It was with much surprise and a heavy heart that I learned last week that my friend and colleague Dr. Martin Paczynski suddenly passed away. Martin and I met in 2006 when I entered graduate school at Tufts University, and he was the first graduate student working with our mentor Gina Kuperberg (I was her second). He quickly grew to be a close collaborator, a mentoring senior student, my first choice for brainstorming, and my best friend throughout graduate school. Here, I’ll honor his place in the sciences and my work.
It’s always a nice benefit when your closest colleagues are smarter than you, and that meant Martin’s influence on me and my research is everywhere. He essentially trained me in using EEG, and helped me formulate and analyze countless studies. Though he started the program a year before me, we graduated together, which I think made it all the more special.
Though he initially studied computer science and worked in that field, Martin’s graduate work at Tufts focused on the neurocognition of linguistic semantics, though he was knowledgeable in many more fields. His early work focused on aspects of animacy and event roles. He later turned to issues of inference like aspectual coercion—where we construe an additional meaning about time that isn’t in a sentence, such as the sense of repeated action in sentences like “For several minutes, the cat pounced on the toy.” His experiments were elegant and brilliant.
Our collaborative work on my visual language research started with my first brain study, for which Martin was the second author. After graduate school we co-authored our work on semantic roles of event building, which united our research interests. This continued until just recently, as my most recent paper again had Martin as my co-author, directly following our earlier work, almost 6 years after we left graduate school together. And it wasn’t just me: he is a co-author on many many people’s work from our lab, which speaks to both his generosity and insightfulness.
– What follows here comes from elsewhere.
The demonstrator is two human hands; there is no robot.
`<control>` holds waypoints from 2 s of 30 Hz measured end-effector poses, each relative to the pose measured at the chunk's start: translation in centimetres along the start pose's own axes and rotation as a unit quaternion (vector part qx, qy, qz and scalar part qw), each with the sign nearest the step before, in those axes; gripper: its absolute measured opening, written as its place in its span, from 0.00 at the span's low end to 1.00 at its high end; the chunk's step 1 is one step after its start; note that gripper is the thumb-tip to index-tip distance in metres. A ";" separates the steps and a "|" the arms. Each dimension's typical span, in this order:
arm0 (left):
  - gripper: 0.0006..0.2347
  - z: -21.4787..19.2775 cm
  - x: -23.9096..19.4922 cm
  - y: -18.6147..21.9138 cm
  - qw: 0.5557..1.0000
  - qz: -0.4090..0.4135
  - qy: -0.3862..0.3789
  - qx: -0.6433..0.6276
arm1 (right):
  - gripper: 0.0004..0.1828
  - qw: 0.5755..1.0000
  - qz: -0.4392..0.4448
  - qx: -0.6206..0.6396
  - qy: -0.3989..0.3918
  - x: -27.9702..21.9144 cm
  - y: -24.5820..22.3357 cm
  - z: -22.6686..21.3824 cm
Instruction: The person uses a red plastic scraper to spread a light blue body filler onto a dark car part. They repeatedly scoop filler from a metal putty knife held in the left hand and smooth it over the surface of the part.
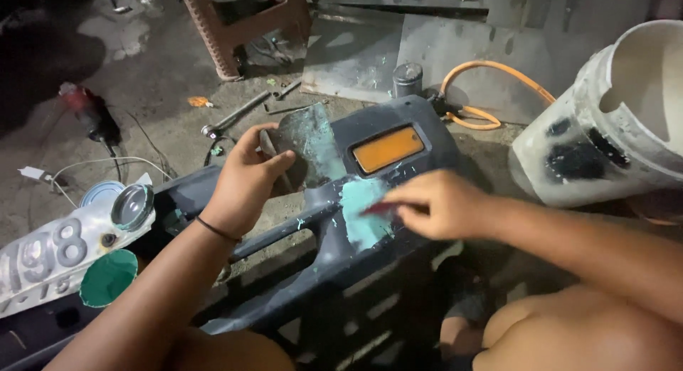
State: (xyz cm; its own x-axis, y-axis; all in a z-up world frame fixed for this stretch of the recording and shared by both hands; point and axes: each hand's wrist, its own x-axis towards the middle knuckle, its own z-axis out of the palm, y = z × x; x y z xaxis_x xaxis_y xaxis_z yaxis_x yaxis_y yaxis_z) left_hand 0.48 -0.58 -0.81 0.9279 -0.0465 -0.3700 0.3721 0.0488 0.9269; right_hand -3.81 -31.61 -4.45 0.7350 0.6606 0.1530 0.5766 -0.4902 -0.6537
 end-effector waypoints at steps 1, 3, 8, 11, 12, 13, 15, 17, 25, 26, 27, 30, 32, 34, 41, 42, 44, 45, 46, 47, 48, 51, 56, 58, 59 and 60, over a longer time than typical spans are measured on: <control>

Authorship wasn’t his only presence in my work. If you’ve ever seen me give a talk that mentions film, you’ll see him starring in the video clips I created as examples (him walking barefoot down our grad office hallway… a frequent sight). If you look at page 85 of my book, there’s Martin, shaking hands with another friend:
After graduation, Martin’s interests moved away from psycholinguistics, more towards research on mindfulness, stress, and other clinical and applied aspects of neurocognition. For many years he talked about one day studying architecture and design using EEG, but hadn’t implemented those ideas just yet. There seemed to be no topic that he couldn’t excel at when he applied himself.
He was warm, kind, creative, funny, brilliant, and intellectually generous. I like to especially remember him with a mischievous grin, foreshadowing a comment which would inevitably be both hilarious and astute.
The sciences have lost a spark of insight in Dr. Martin Paczynski, and the world has lost a progressive and compassionate soul. I’ve lost that and more. Safe travels my friend.